> **Work required**: The whole listing needs retyping exactly; keep the pictures out of it.

> **Given material**:
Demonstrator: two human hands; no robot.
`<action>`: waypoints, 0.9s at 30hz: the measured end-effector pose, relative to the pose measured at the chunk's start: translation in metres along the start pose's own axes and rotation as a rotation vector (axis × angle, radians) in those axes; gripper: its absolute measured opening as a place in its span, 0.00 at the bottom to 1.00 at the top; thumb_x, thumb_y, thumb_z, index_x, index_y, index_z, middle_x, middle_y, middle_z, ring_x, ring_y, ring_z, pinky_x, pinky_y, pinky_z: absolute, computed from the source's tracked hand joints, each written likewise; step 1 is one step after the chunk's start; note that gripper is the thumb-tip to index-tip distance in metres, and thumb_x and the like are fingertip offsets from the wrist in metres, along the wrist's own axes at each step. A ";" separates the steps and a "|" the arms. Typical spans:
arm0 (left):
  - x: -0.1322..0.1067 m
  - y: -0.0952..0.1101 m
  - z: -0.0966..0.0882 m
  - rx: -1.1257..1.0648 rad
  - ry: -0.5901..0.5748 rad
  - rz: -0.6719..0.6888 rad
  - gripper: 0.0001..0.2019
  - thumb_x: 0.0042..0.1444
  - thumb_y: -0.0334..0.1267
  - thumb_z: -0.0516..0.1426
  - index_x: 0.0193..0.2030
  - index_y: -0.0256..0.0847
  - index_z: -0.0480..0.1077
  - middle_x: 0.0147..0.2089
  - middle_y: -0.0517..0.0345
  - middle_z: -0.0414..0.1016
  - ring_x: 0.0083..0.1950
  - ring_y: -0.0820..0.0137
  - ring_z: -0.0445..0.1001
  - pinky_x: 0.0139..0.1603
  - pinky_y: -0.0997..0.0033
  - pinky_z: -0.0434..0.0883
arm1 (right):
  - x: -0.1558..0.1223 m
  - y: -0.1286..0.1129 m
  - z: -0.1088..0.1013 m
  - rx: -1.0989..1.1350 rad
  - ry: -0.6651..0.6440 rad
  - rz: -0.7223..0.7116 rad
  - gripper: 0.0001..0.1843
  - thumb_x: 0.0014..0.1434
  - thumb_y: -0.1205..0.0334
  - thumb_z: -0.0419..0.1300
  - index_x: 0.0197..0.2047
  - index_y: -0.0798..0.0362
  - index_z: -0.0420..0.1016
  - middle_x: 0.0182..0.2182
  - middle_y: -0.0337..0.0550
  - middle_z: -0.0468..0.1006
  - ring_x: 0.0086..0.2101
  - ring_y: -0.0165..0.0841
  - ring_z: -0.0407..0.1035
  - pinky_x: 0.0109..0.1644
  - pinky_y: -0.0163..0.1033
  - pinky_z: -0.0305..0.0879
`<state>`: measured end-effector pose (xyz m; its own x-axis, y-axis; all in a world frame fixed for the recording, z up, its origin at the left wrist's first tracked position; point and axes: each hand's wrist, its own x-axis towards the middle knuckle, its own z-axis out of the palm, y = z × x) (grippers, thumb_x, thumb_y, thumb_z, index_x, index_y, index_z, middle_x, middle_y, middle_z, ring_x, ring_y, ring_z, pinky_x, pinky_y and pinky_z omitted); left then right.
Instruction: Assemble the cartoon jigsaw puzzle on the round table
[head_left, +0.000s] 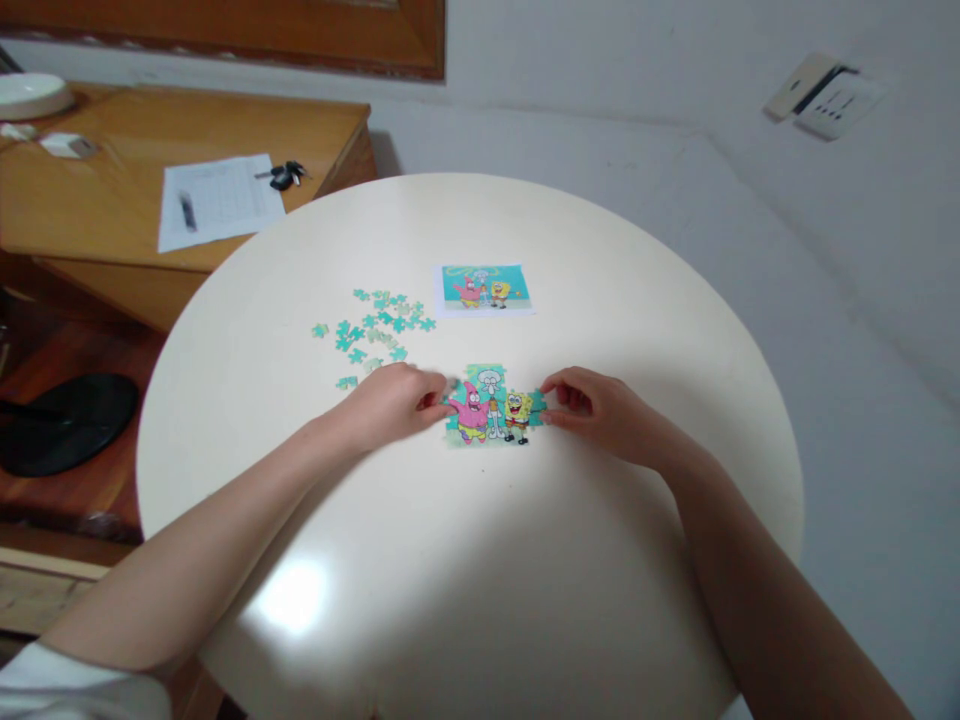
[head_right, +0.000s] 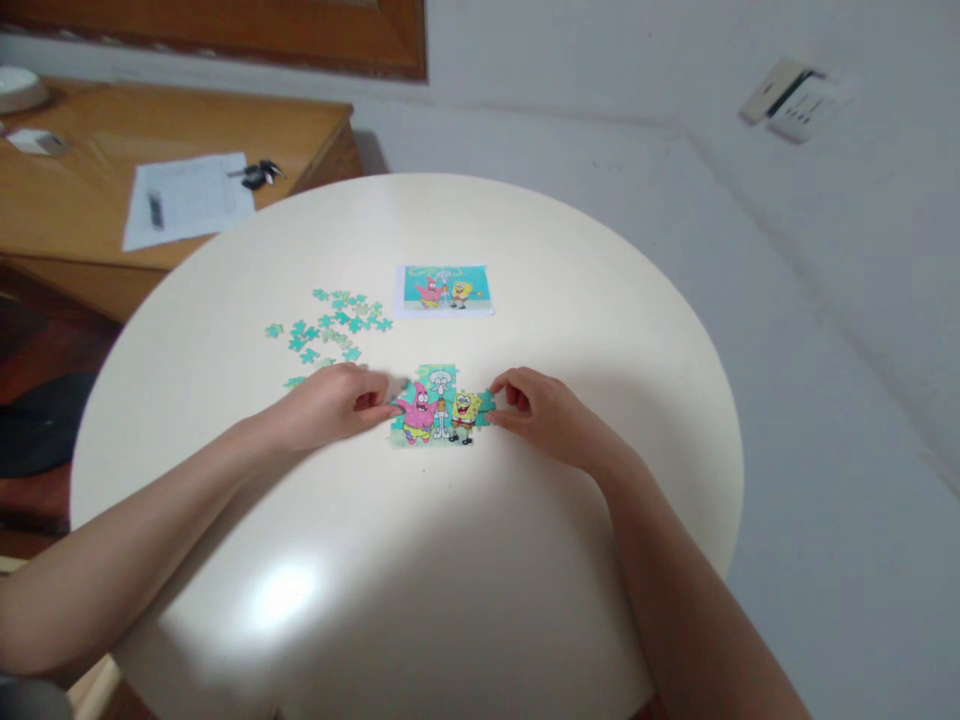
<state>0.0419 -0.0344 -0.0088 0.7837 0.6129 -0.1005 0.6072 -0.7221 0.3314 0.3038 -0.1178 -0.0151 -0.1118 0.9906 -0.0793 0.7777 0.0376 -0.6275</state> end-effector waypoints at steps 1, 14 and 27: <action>0.000 0.000 0.000 0.008 -0.005 -0.015 0.13 0.57 0.41 0.54 0.24 0.40 0.64 0.21 0.61 0.64 0.23 0.74 0.59 0.25 0.73 0.52 | 0.000 0.000 0.000 -0.003 -0.001 0.000 0.10 0.50 0.57 0.60 0.37 0.52 0.73 0.26 0.38 0.70 0.26 0.29 0.62 0.30 0.35 0.58; 0.001 0.000 -0.002 0.015 0.006 -0.075 0.12 0.57 0.41 0.53 0.24 0.39 0.65 0.21 0.59 0.66 0.22 0.74 0.59 0.25 0.73 0.52 | 0.000 -0.001 -0.001 -0.017 -0.003 -0.007 0.10 0.50 0.58 0.59 0.36 0.52 0.73 0.26 0.38 0.70 0.26 0.29 0.61 0.30 0.35 0.57; 0.001 -0.002 -0.001 0.023 0.038 -0.167 0.13 0.58 0.40 0.51 0.23 0.40 0.65 0.19 0.60 0.64 0.21 0.74 0.57 0.27 0.70 0.54 | 0.000 -0.003 -0.001 -0.029 -0.009 -0.008 0.10 0.51 0.59 0.59 0.36 0.52 0.73 0.26 0.38 0.70 0.26 0.29 0.62 0.30 0.35 0.58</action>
<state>0.0411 -0.0315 -0.0085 0.6666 0.7362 -0.1171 0.7317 -0.6161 0.2917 0.3026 -0.1180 -0.0123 -0.1231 0.9891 -0.0812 0.7942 0.0492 -0.6056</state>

> **Reply**:
Demonstrator: two human hands; no robot.
`<action>`: waypoints, 0.9s at 30hz: the measured end-effector pose, relative to the pose measured at the chunk's start: translation in metres along the start pose's own axes and rotation as a rotation vector (axis × angle, radians) in those axes; gripper: its absolute measured opening as a place in its span, 0.00 at the bottom to 1.00 at the top; thumb_x, thumb_y, thumb_z, index_x, index_y, index_z, middle_x, middle_y, middle_z, ring_x, ring_y, ring_z, pinky_x, pinky_y, pinky_z: absolute, computed from the source's tracked hand joints, each written likewise; step 1 is one step after the chunk's start; note that gripper is the thumb-tip to index-tip distance in metres, and thumb_x and the like are fingertip offsets from the wrist in metres, along the wrist's own axes at each step. A ";" separates the steps and a "|" the arms. Typical spans:
arm0 (left):
  - x: -0.1322..0.1067 m
  - y: -0.0952..0.1101 m
  - z: -0.0966..0.0882 m
  - rx: -1.1257..1.0648 rad
  - ry: -0.5901..0.5748 rad
  - rz: -0.6719..0.6888 rad
  - gripper: 0.0001..0.2019
  - thumb_x: 0.0042..0.1444
  - thumb_y: -0.0334..0.1267
  - thumb_z: -0.0516..0.1426
  - index_x: 0.0193..0.2030
  - index_y: -0.0256..0.0847
  - index_z: -0.0480..0.1077
  - middle_x: 0.0147..0.2089
  - middle_y: -0.0517..0.0345
  - middle_z: -0.0414..0.1016
  - ring_x: 0.0083..0.1950
  - ring_y: -0.0820..0.0137
  - ring_z: -0.0445..0.1001
  - pinky_x: 0.0139..0.1603
  - pinky_y: -0.0997..0.0033
  - pinky_z: -0.0434..0.0883
arm1 (right):
  - x: -0.1558..0.1223 m
  - y: -0.1286..0.1129 m
  - z: -0.1088..0.1013 m
  - rx: -1.0989..1.1350 rad
  - ry: -0.6651..0.6440 rad
  - rz: -0.7223..0.7116 rad
  - gripper: 0.0001..0.1843
  - thumb_x: 0.0014..0.1434
  - thumb_y: -0.1205..0.0334
  - thumb_z: -0.0419..0.1300
  - index_x: 0.0197..0.2047
  - index_y: -0.0798..0.0362
  - index_z: -0.0420..0.1016
  - middle_x: 0.0182..0.2182
  - middle_y: -0.0337..0.0550
  - middle_z: -0.0468..0.1006
  - ring_x: 0.0086..0.2101
  - ring_y: -0.0165..0.0841
  - ring_z: -0.0407..0.1035
  - pinky_x: 0.0109..0.1644
  - pinky_y: -0.0163..0.1033
  - pinky_z: -0.0305..0.0879
`<state>`: measured end-effector pose (xyz m; its own x-axis, y-axis; all in a world frame fixed for the recording, z up, its origin at the left wrist's first tracked position; point and axes: each hand's wrist, its own x-axis towards the middle knuckle, its own z-axis out of the palm, y = z × x) (grippers, thumb_x, thumb_y, thumb_z, index_x, index_y, index_z, middle_x, middle_y, middle_z, ring_x, ring_y, ring_z, pinky_x, pinky_y and pinky_z omitted); left then right.
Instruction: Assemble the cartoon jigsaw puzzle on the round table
[head_left, +0.000s] 
[head_right, +0.000s] 
<state>0.0419 -0.0344 -0.0088 0.7837 0.6129 -0.1005 0.6072 -0.7221 0.3314 0.3038 -0.1178 -0.0151 -0.1118 0.9906 -0.0793 0.7777 0.0376 -0.6275</state> end-effector waypoints at steps 1, 14 and 27: <action>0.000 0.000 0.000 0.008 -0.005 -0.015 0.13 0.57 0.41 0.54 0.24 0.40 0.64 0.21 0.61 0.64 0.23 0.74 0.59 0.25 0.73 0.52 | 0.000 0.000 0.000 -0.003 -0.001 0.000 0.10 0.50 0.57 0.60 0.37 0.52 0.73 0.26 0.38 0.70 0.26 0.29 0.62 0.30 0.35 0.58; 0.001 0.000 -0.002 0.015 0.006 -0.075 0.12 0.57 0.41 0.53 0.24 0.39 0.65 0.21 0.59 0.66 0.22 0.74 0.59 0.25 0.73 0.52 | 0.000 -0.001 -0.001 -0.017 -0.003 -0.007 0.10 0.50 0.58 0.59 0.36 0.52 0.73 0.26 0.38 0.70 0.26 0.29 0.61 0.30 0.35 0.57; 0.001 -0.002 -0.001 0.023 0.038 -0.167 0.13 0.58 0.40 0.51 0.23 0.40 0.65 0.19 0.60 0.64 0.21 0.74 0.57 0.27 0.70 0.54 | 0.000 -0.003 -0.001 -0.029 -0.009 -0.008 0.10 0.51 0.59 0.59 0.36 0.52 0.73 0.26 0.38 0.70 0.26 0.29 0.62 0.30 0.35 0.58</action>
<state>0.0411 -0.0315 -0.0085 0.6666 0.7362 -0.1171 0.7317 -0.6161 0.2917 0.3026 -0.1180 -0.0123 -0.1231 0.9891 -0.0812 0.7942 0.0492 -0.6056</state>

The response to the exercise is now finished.